WHAT YOU ARE ASKED TO DO => Your reply must contain the full listing below, reproduced exactly, but no pictures.
——
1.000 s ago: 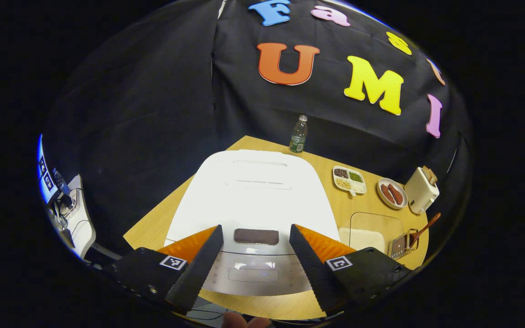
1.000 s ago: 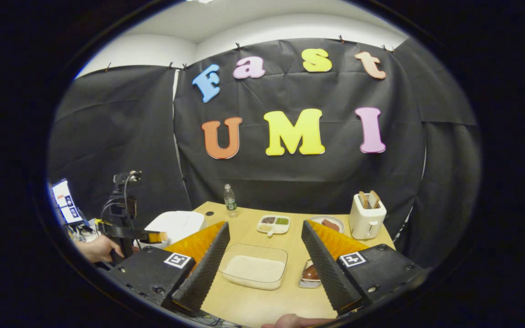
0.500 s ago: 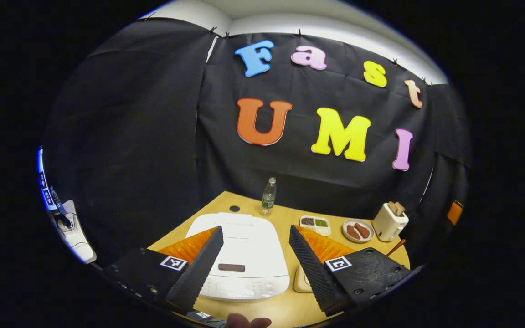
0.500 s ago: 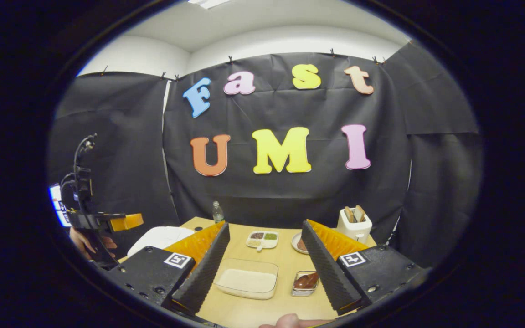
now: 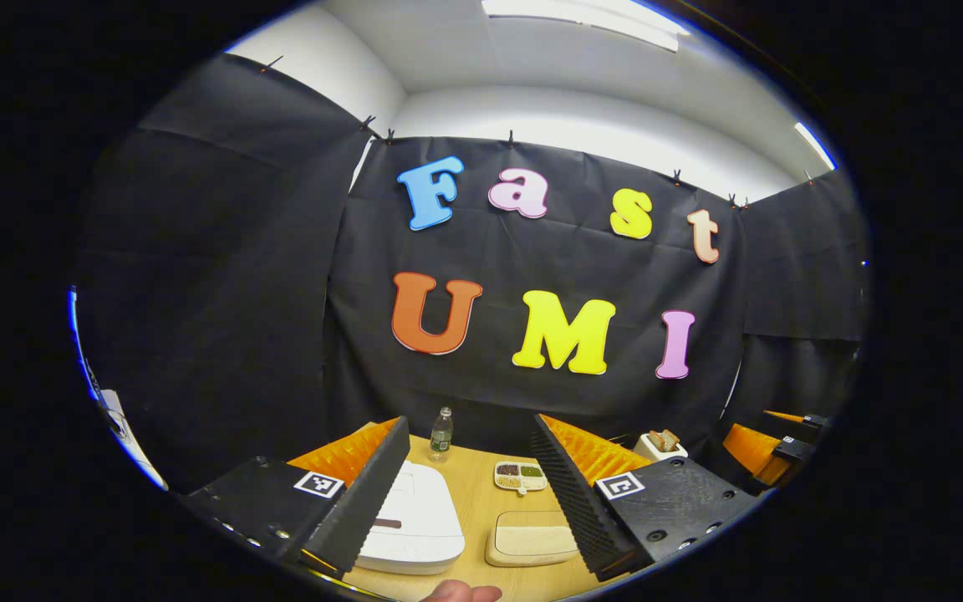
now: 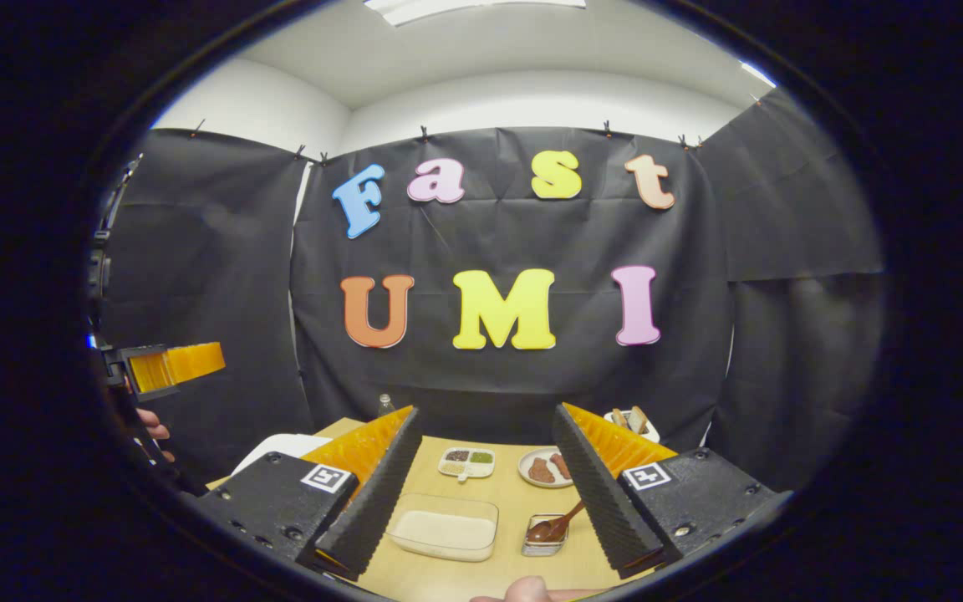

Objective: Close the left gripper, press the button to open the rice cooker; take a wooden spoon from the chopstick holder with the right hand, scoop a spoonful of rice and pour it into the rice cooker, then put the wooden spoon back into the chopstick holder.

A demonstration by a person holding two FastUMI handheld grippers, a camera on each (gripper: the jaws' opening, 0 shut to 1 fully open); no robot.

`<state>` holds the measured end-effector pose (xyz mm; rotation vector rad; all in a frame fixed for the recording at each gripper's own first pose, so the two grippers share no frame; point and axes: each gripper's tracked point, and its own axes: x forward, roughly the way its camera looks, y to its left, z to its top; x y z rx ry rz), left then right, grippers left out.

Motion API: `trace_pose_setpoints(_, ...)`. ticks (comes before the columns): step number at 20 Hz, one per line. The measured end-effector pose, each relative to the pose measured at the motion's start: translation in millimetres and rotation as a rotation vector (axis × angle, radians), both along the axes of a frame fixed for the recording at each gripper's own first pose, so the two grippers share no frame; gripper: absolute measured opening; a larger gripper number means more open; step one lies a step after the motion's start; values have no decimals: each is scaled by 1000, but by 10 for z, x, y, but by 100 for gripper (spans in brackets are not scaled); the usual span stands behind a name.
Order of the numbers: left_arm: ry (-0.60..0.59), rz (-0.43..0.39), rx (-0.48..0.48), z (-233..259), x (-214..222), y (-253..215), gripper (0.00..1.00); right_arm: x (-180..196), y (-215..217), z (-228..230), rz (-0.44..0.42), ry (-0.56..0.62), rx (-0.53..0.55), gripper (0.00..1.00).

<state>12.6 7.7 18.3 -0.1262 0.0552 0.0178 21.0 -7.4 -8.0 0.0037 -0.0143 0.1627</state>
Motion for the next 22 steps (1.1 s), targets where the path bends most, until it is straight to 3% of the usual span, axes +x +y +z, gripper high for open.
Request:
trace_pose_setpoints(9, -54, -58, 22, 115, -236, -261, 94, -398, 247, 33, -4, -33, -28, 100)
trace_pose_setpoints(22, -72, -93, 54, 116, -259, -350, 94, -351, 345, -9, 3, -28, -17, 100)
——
ANSWER SPACE =>
1.000 s ago: 
1.000 s ago: 
0.500 s ago: 
0.500 s ago: 
now: 
now: 

Objective: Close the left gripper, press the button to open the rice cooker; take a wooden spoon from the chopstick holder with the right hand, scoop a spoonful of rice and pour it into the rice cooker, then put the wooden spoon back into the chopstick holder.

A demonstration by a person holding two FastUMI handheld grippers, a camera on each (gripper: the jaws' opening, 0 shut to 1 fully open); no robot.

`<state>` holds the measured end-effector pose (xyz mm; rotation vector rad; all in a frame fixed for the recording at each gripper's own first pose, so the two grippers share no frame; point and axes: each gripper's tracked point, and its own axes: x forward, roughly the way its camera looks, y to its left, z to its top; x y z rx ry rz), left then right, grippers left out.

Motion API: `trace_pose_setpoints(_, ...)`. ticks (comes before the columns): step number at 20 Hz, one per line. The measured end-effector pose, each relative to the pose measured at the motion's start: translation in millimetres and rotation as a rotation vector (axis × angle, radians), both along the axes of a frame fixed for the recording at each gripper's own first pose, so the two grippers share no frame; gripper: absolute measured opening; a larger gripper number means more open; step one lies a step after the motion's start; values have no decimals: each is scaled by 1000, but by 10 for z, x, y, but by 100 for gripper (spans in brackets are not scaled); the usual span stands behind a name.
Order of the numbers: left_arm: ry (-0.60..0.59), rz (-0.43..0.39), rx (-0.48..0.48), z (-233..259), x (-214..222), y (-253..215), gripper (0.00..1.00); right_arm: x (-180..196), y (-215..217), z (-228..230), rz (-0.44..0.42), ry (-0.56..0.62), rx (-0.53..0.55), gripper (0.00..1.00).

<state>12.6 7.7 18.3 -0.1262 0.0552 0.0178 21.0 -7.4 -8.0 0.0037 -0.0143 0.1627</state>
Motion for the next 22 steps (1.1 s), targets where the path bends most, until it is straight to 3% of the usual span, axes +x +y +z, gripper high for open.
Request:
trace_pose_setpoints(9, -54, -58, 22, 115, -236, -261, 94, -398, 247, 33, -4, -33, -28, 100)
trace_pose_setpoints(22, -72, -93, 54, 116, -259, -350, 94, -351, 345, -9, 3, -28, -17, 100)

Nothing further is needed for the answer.